As Congress is headed for an 11-day crunch to agree on a new rescue package and have it signed by President Trump before a key provision of the $2.2 trillion CARES Act expires—with millions of Americans unemployed and new cases of the coronavirus soaring to alarming levels—here’s what’s at stake in the next round of legislation.
Unemployment insurance: The extra $600 per week in federal unemployment benefits authorized by the $2.2 trillion CARES Act will run out at the end of July, and while a new proposal by Senate Democrats would extend the benefits until the labor market recovers, Republicans have argued that the extra boost discourages people from returning to their jobs.
Back-to-work bonuses: Instead of more unemployment benefits, some Republican lawmakers—like Sen.

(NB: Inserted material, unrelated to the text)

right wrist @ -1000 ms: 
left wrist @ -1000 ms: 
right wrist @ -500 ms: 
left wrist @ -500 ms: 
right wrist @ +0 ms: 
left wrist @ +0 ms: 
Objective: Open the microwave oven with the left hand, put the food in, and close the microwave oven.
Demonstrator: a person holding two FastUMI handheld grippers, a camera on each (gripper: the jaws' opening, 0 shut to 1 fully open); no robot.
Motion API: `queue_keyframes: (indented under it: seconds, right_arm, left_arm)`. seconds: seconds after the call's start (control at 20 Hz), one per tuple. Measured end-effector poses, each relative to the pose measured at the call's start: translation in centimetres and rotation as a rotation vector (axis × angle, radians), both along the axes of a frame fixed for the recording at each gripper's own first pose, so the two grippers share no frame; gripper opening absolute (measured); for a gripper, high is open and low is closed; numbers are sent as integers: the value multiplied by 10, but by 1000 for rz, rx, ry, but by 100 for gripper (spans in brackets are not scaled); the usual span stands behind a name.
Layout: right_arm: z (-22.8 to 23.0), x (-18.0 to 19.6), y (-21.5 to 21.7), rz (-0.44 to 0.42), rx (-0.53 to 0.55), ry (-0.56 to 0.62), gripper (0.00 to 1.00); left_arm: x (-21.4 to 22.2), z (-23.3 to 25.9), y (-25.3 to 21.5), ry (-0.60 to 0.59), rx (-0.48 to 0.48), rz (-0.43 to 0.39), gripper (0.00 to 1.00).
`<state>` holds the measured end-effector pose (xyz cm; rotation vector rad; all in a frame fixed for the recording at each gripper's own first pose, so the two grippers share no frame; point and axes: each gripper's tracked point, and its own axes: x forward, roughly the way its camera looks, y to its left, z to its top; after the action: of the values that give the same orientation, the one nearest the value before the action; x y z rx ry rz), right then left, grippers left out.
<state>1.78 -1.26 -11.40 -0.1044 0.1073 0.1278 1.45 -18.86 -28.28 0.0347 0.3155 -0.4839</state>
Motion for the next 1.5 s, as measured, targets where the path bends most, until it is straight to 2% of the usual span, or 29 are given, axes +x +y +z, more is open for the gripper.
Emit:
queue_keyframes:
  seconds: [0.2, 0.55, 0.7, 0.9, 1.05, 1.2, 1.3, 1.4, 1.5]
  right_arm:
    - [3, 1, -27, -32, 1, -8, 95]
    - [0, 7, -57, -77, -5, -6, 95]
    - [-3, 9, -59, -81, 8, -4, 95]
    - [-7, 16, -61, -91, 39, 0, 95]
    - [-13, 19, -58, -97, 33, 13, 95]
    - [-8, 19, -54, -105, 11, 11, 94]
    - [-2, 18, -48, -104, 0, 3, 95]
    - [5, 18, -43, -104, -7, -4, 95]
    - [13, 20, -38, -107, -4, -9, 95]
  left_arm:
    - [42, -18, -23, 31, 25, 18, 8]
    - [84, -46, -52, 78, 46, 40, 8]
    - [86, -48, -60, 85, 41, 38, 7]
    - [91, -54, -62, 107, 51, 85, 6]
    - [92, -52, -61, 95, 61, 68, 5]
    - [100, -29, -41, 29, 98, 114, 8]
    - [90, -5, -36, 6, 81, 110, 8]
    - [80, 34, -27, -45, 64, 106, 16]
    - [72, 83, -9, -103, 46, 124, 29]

Rob Portman of Ohio—favor cash bonuses for workers returning to their jobs.
Payroll tax cut: President Trump has long been a proponent of a payroll tax cut, which he says would bolster the labor market by boosting Americans’ take-home pay, though experts say the policy doesn’t help the unemployed.

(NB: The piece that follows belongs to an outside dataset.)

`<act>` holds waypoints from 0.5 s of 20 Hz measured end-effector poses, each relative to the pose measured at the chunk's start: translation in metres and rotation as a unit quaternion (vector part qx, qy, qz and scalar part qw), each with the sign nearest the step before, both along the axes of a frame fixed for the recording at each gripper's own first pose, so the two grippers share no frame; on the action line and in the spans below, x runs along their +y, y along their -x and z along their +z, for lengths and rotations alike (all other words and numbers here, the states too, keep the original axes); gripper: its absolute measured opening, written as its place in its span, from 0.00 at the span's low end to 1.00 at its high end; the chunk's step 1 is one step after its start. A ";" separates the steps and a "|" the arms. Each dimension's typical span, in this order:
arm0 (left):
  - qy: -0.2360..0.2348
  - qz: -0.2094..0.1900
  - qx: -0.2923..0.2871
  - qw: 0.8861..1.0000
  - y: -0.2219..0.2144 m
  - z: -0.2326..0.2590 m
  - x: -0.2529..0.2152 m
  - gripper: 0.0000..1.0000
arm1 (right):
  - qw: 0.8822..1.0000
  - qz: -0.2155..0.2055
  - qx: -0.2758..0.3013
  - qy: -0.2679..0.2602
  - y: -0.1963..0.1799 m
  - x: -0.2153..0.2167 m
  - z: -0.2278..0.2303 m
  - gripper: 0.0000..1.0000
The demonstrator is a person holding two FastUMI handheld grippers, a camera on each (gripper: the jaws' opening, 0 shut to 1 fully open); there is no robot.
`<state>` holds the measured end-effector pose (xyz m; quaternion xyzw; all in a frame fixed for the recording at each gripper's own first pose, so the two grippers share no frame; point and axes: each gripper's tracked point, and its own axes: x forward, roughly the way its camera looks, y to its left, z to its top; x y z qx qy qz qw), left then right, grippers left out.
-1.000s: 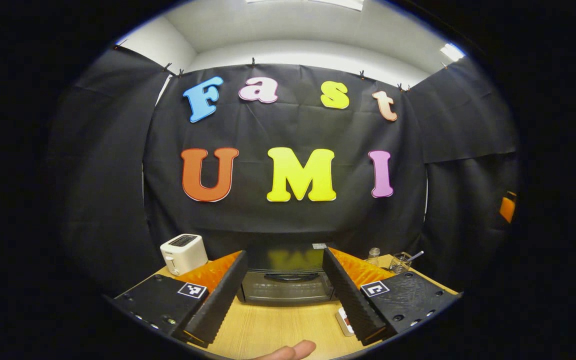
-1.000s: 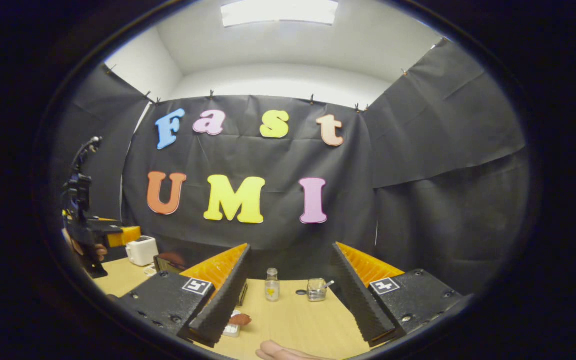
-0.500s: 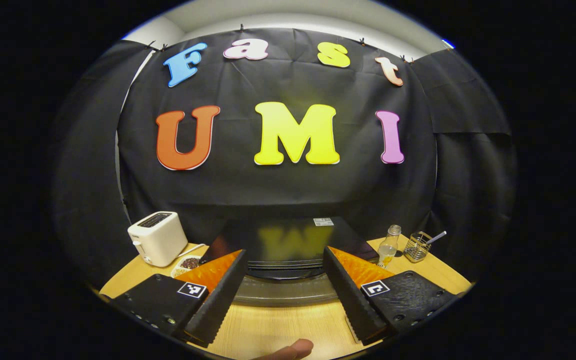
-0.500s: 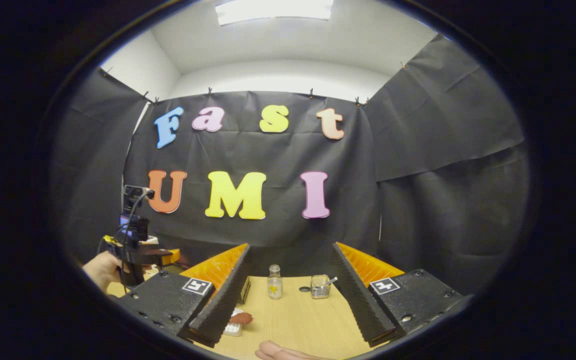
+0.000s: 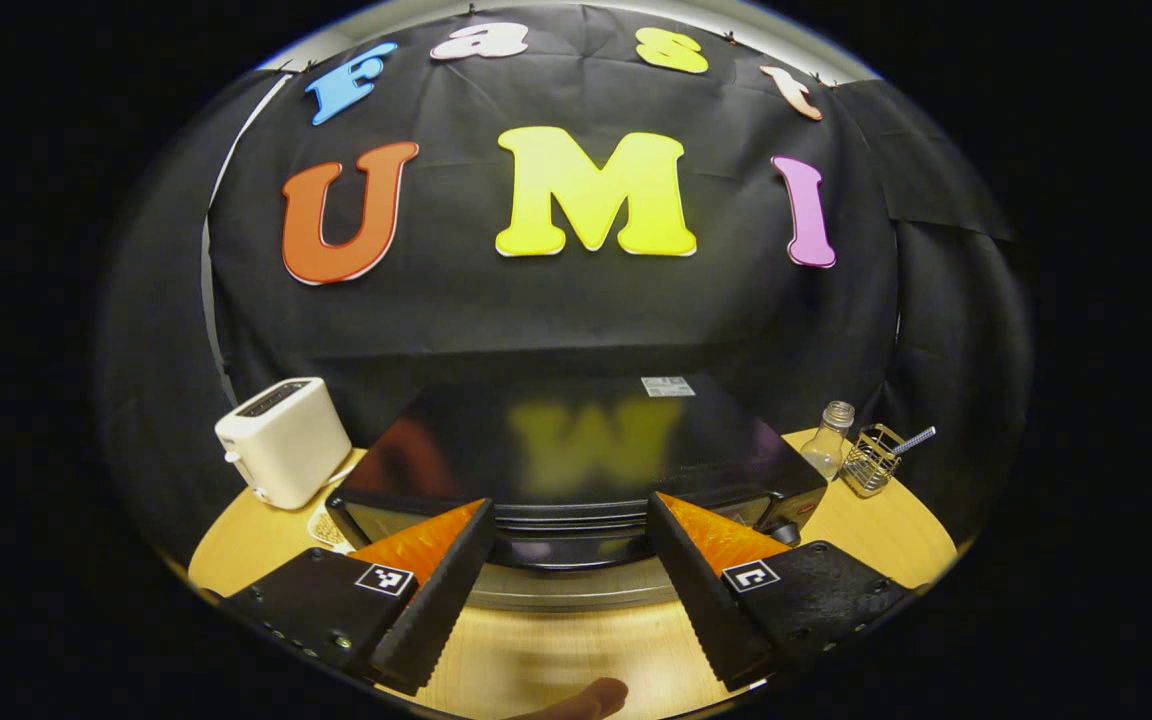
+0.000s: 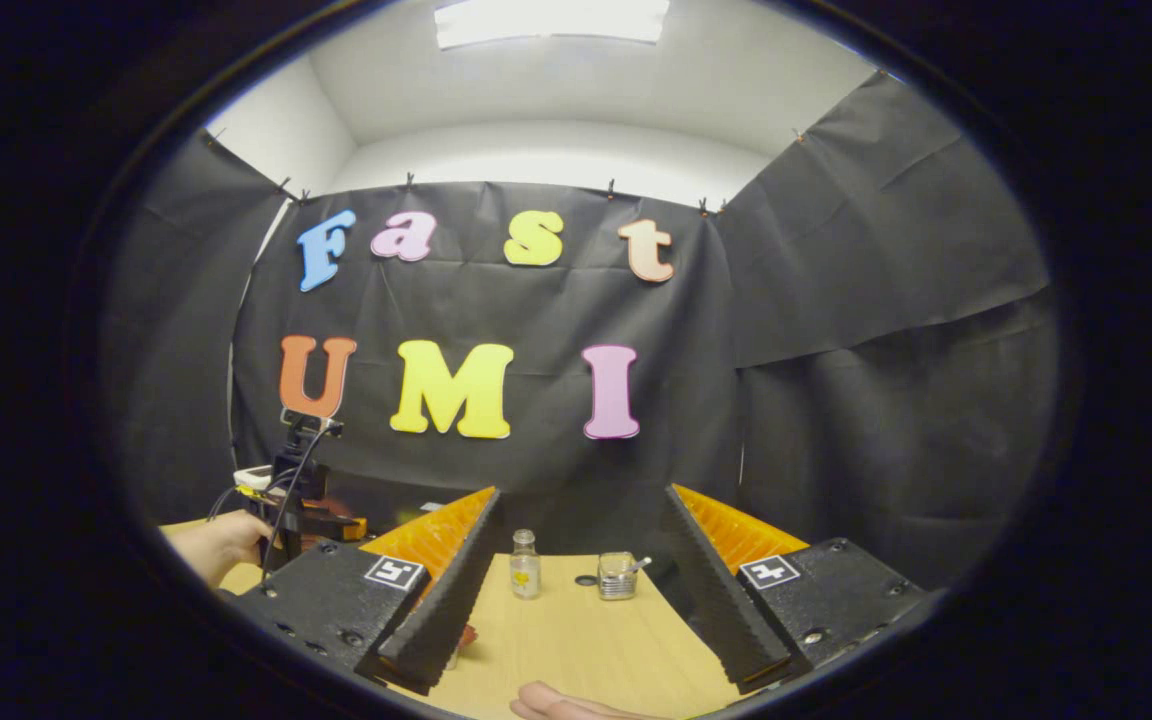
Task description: Open the electric oven with the left hand, put the food in, and close the electric oven.
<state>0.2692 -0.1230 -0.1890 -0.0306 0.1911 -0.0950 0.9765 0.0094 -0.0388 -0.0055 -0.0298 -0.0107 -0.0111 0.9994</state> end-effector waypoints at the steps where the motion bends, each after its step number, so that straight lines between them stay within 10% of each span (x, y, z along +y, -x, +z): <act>1: 0.002 -0.004 -0.002 1.000 -0.001 0.000 0.001 0.98 | 1.000 -0.003 0.000 0.000 -0.001 -0.003 0.000 0.99; 10: 0.002 -0.004 0.014 1.000 0.010 -0.003 0.001 0.98 | 1.000 0.011 0.022 -0.013 0.000 0.000 0.004 1.00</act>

Stimulus checks: President Trump said this week he supports sending another round of direct payments to Americans, as do many Democrats; Republicans—wary of additional government spending—are divided on the issue.
Aid to state and local governments: In urging McConnell to restart stimulus negotiations immediately, House Speaker Nancy Pelosi (D-Calif.) and Senate Minority Leader Chuck Schumer (D-N.Y.) said Monday that state and local governments will struggle to cover essential services like schools—not to mention soaring healthcare costs and major tax revenue losses—without additional federal funding.
Small business relief: Both the House and the Senate agreed this week to extend the Paycheck Protection Program until August 8, buying Congress time to figure out what to do with the $134 billion that hasn’t yet been lent and decide on any further assistance for small businesses.
Liability protections: Senate Majority Leader Mitch McConnell (R-Ky.) has been a fierce advocate for legal protections for businesses that reopen to protect them against coronavirus-related lawsuits, calling them a “red line” for GOP negotiators back in May.
Tourism tax breaks: The White House has also floated tax cuts on domestic travel to help prop up the leisure and tourism industries, which are among those sectors hit hardest by the pandemic.
Lawmakers have passed four major pieces of rescue legislation since the coronavirus pandemic reached the United States. The first two bills shored up federal funding for testing and small business loans, established provisions for paid sick leave and expanded unemployment insurance. Those bills were followed by the CARES Act, which clocked in as the largest piece of rescue legislation in American history with a price tag of $2.2 trillion. The CARES Act is the law that created the Paycheck Protection Program and authorized the IRS to send out the first round of stimulus checks. It was almost immediately followed by another package worth nearly $500 billion that replenished funding for emergency assistance for small businesses. In May, the Democratic-led House passed the Heroes Act, a sweeping $3 trillion stimulus package that included everything from more stimulus checks to an extension for the expanded unemployment program to more aid for states. The Heroes Act has been largely ignored by the Republican-led Senate and is virtually guaranteed to fail in that chamber in its current form.